- [Problem]
Pick out and copy every line below that has the word "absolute".

- [Dataset records]
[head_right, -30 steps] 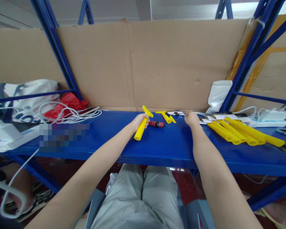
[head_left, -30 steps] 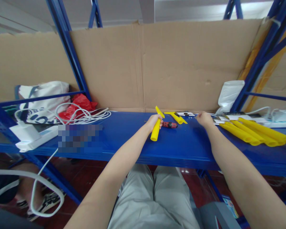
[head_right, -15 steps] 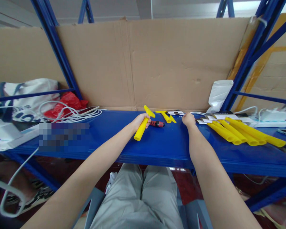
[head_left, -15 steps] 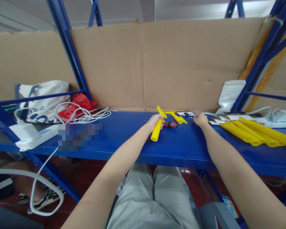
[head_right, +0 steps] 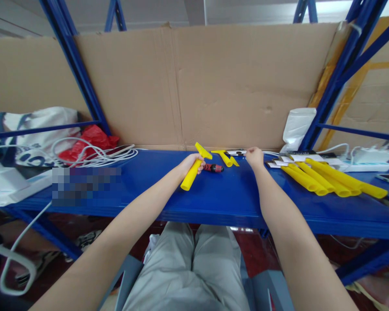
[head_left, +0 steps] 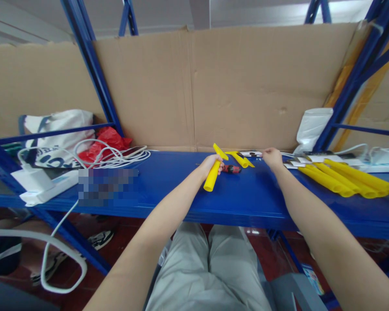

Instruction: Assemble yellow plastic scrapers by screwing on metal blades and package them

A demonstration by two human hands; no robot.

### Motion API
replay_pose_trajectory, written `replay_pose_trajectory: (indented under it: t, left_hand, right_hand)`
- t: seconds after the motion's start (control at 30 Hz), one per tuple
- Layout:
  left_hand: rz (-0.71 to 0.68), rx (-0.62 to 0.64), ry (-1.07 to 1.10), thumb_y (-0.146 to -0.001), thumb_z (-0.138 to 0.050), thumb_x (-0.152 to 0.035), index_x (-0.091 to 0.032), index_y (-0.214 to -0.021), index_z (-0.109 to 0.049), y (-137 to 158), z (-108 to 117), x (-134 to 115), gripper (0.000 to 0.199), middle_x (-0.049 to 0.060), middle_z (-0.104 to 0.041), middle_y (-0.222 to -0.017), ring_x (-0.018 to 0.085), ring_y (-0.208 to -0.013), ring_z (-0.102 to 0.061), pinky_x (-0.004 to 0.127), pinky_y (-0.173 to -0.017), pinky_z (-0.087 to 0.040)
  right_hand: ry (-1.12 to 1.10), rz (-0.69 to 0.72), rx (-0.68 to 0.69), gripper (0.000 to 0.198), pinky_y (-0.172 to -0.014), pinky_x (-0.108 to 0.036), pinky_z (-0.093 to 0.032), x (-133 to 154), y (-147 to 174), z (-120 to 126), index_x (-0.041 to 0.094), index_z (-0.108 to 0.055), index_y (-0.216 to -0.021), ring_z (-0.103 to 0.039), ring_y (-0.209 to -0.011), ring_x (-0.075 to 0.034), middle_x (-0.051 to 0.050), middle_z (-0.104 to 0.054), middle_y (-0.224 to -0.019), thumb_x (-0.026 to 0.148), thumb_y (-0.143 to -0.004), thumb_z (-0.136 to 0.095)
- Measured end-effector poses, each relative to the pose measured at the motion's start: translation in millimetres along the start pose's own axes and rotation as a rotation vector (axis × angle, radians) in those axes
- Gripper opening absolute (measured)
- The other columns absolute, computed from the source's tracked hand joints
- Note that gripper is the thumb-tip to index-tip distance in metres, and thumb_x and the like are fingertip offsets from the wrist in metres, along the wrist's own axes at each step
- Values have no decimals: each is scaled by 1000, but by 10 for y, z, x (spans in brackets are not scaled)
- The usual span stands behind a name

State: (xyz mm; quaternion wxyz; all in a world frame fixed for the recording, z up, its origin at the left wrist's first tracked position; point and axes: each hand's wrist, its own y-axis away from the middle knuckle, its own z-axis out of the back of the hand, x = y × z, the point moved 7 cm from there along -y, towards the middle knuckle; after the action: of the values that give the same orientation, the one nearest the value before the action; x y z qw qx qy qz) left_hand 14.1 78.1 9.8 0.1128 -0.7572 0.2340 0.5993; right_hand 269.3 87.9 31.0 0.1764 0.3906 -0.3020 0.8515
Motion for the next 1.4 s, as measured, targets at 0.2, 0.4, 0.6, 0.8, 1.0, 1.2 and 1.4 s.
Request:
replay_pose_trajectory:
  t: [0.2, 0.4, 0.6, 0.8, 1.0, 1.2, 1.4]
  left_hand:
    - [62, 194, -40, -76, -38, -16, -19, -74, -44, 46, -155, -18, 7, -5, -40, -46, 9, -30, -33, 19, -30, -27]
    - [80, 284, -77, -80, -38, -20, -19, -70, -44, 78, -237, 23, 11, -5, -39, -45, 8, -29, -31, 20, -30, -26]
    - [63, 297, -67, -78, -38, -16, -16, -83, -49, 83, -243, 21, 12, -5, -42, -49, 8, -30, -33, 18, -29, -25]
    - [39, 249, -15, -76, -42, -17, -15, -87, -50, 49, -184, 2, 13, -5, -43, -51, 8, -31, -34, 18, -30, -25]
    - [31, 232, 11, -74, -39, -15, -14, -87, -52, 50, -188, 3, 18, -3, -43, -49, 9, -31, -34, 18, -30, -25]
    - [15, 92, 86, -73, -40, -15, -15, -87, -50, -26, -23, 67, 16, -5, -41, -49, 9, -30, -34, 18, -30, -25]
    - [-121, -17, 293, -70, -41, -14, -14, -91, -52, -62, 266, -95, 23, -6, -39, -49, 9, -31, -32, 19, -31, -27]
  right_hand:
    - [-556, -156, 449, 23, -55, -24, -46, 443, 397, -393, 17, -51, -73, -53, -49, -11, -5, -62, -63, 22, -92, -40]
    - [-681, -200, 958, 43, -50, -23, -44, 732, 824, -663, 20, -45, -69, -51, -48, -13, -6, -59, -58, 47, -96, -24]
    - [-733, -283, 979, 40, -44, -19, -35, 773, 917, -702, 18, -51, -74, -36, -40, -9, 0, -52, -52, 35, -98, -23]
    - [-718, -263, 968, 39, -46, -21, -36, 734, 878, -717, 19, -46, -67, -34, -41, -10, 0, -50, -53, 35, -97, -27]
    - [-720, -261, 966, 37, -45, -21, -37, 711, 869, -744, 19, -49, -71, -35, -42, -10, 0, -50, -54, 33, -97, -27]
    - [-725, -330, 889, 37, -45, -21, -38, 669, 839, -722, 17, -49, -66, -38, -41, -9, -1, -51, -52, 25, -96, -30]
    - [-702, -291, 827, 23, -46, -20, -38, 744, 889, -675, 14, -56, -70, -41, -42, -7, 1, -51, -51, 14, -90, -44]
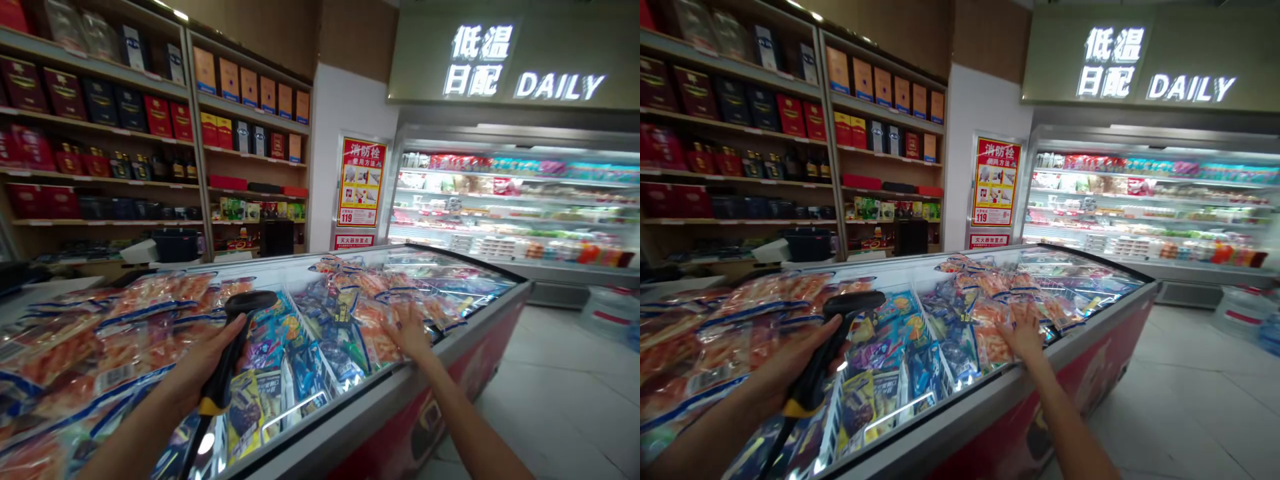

- [Result]
- Gripper opening absolute (measured)
- The other columns absolute, computed from the source's tracked hand joints

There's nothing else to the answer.